There’s a strong connection between employment and social stability. Without jobs, structural issues like crime and inequality persist. Franchising can address these challenges by offering replicable, disciplined, and manageable business models that empower individuals while sustaining brand consistency.
He also addressed entrepreneurs, “If you are to build a business, you have to work hard. Consistency is essential. Under-capitalised or loosely managed operations fail, not because of the brand, but because of weak execution,” he said.
Finally, Makgato challenged the government to play an active role. Creating regulatory frameworks, infrastructure reliability, and streamlined approvals to facilitate franchise expansion. Electricity, water, and zoning clarity are fundamental enablers of growth.

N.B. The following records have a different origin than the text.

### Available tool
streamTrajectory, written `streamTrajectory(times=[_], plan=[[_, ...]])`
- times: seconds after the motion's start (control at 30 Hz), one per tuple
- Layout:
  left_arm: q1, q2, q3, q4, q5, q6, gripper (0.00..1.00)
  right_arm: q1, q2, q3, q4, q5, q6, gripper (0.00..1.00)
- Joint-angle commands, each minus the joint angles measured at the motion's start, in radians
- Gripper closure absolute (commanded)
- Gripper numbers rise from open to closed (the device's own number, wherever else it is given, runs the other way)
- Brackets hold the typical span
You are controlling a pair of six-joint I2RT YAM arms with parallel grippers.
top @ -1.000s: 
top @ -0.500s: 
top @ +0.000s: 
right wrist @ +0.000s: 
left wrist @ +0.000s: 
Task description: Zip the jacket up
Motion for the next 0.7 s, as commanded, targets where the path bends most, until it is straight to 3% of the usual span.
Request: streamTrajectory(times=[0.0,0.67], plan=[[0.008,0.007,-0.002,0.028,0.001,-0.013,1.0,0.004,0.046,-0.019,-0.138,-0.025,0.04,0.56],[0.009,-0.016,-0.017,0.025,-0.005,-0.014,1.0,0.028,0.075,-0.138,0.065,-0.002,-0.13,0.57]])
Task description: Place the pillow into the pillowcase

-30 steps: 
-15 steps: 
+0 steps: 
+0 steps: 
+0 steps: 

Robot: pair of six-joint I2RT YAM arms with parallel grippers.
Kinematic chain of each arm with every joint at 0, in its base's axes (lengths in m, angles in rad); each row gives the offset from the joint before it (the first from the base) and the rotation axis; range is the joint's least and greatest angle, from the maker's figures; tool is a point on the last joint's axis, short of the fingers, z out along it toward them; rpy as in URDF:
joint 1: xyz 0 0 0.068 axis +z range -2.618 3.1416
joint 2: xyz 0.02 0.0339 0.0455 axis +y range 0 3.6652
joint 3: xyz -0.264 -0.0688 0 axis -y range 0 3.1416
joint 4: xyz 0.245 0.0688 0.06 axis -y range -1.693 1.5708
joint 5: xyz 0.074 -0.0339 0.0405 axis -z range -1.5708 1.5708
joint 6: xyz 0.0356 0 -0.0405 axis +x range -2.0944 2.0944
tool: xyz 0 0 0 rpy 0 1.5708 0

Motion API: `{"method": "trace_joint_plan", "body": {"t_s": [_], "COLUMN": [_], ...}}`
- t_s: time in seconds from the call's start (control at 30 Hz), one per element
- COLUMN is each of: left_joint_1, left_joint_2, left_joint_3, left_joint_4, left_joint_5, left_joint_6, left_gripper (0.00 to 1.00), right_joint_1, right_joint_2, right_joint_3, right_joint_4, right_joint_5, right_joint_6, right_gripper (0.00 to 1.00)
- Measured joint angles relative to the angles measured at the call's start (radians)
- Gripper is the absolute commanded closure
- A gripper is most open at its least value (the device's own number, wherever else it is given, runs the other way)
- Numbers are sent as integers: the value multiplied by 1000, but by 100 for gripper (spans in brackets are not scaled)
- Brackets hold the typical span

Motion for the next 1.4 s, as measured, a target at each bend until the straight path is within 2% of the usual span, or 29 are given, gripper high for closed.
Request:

Services SETA and Skills Development for Franchises
One of the governmental partners on the day was Services SETA. Services SETA funds skills development. It supports businesses that want to train and upskill their workforce. It offers discretionary grants and special project grants.
At the conference, Ms Mamabele Motla, Executive Manager of Strategy and Insight at Services SETA, acknowledged something important. Not enough awareness has been created around these opportunities.
SMEs do not realise that skills development funding is not only for large corporations. SMEs and franchise businesses can access support if they align with the required criteria or even partner with the government as a skills provider.
Franchising relies heavily on standardised skills. Customer service, operational procedures, financial management, health and safety compliance, and more. These are all trainable competencies.
If you are a franchise owner in South Africa, you should be asking this question. Are you leveraging skills development grants to strengthen your franchise network?
Manabele highlighted that SMEs can become accredited training providers themselves. That opens another revenue stream. It also strengthens industry capacity.
Technology and Reconciliation Challenges in Franchises
The exhibition floor has a range of options for delegates to explore, from government to franchisors, and even technology and reconciliation opportunities for franchise businesses.
Technology providers are becoming central to franchise success. One such exhibitor, STEM Software, highlighted a growing problem in the franchise sector. The problem is reconciliation complexity.
Modern franchise businesses do not deal with one payment method. They deal with a variety of payment methods, such as:
- Card payments.
- Loyalty rewards.
- Delivery platforms.
- Multiple bank accounts.
- Merchant integrations.
We spoke to STEM Software’s operational manager, Hendrik Kotse, who took us through the benefits of using such software.
“You’ll basically have a system where you can connect to all various types of boss systems. You can manage your income and all your different methods of payment. We automate the import of the bank statement at the end of the day, where we reconcile every single income-related transaction back to the method of payment and the effective dates in those payments,” he says.
Many franchise owners reconcile income manually. That not only consumes hours daily, but it also increases error risk and can weaken financial oversight.
Inclusive Growth Through Franchising
The phrase inclusive growth appeared repeatedly throughout the conference. Franchising can create ownership pathways for previously disadvantaged communities. It can provide structured entry into formal business operations, and it can create employment.
However, inclusive growth requires intentional design. Inclusivity includes the following:
- Franchise entry fees must be realistic.
- Training must be accessible.
- Financing partnerships must be structured.
One of the quiet conversations happening at the event was about funding access. Many potential franchisees struggle with upfront capital requirements.
This creates demand and opportunities for blended finance models, public-private partnerships, development finance institutions, and structured mentorship.